萧默看了一眼那碗杏仁露,如今的凌天旭身处权争之中,他身边的人渐渐多了,而他们之间的相互信任却少了,萧默不信他的一面之词,而凌天旭亦不信萧默为景王辩白所言的事实。
他们之间,似在背道而驰……
如此也好,形同陌路也好过难舍难分,念及此,这碗杏仁露当食之无味。
“萧大人好。”
这个打扫天医堂的内监叫小顺子,其他的奴才见到萧默都是一副不敢喘气的样子,只有小顺子会笑着向她打招呼。
萧默看了一眼窗外,院子里走来的人像是流云,萧默起身出桌上的东西撤了吧。”
“是。”小顺子应道。
等萧默出去,小顺子看见桌上还没有动过的杏仁露,撤了实在可惜。
“萧公子。”流云拱手。
萧默问道:“你怎么来了,是不是王爷有何吩咐?”
“王爷进宫了,让奴才来请萧公子去摄政殿用午膳。”
萧默点了点头:“知道了。”
忽然,一声碎瓷的声响从右室传来,萧默微微一惊,走到窗前看了一眼,小顺子已经倒在了地上,而那碗杏仁露打翻在地。

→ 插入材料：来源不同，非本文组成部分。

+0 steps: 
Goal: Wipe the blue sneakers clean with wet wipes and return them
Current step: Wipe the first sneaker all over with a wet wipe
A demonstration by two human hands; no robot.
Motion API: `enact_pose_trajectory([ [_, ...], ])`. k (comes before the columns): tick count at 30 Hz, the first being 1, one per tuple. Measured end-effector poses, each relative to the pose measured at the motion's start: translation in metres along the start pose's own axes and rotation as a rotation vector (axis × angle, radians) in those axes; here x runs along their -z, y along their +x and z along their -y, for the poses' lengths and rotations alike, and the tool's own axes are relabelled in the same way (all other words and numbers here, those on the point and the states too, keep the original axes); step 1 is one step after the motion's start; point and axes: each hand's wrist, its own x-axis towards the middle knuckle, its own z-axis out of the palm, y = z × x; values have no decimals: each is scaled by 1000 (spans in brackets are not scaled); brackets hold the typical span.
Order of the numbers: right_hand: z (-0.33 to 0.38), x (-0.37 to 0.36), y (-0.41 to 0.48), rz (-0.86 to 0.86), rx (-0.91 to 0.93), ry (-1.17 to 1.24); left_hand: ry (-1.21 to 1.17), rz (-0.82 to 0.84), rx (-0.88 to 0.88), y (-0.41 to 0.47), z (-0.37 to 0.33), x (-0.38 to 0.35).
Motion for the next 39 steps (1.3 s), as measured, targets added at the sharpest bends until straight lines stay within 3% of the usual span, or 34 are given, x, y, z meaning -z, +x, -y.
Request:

萧默骇然,快步进了右室查看,小顺子已没了气息,未几,七窍流血……
萧默用玉玦试了试地上的残羹,这杏仁露有毒,而毒正是“入梦”。
这碗杏仁露是有人要置她于死地,若不是她一时不想吃,若不是流云来了,躺在这儿的就该是她。
“站住!”流云喝道。
流云冲至门前抓住了想溜走的内监,带到了萧默面前。
萧默一眼认出,正是刚刚送来杏仁露的那人。
流云问道:“说,谁让你送来的?”
内监颤颤道:“是陛下吩咐的御膳房……”
萧默即道:“不是陛下,他不会的。”
萧默回头看了一眼代她惨死的小顺子,一样的毒药,下此毒的人就是杀害平王的真凶,真凶不是景王,而她差点用命去验证了真相,她不知是该喜还是该悲。
摄政殿中,隐风掀开了盖着小顺子的白布让景王查看。
凌浩看了一眼,静默不语,转而看向一旁魂不守舍的萧默。
萧默抬眼望着凌浩,徐徐轻言:“不是陛下……”
凌浩点了点头:“为师知道。”目光落在了流云端着的瓷碗碎片上,脸色铁青。
这是萧默第一次从他的眼眸中看到怒色。
“人请来了吗?”凌浩问道。
听风随后回来禀报道:“回王爷,太后请王爷回府。”
“这就怕了?敢对本王的人下手,本王还以为她不知道什么叫怕!”凌浩的脸色越发阴沉。
萧默震惊,难道这一切都是太后所为?之后随景王快马赶回王府。
李德迎上来说道:“王爷,太后来了。”
凌浩沉着脸色进了前庭的一处偏殿,殿门开启,缓缓照亮了里面的人影。
萧默看清了那常服打扮的妇人背影,此人正是太后。
凌浩徐步走入,冷冷开口:“不知太后驾临王府,臣弟有失远迎。”
太后转过身,扫了一眼萧默,扬唇笑了笑:“哀家是想来看看,景王会为了这来历不明的小子,和长嫂置气吗?”
“原来是太后……”萧默缓缓开口,却又顿住了,她怎么都想不到,毒害了平王的会是太后。
太后厉声道:“没错,就是哀家,怪只怪你冥顽不化,哀家费尽心思瞒住的事,岂能容你揭开。”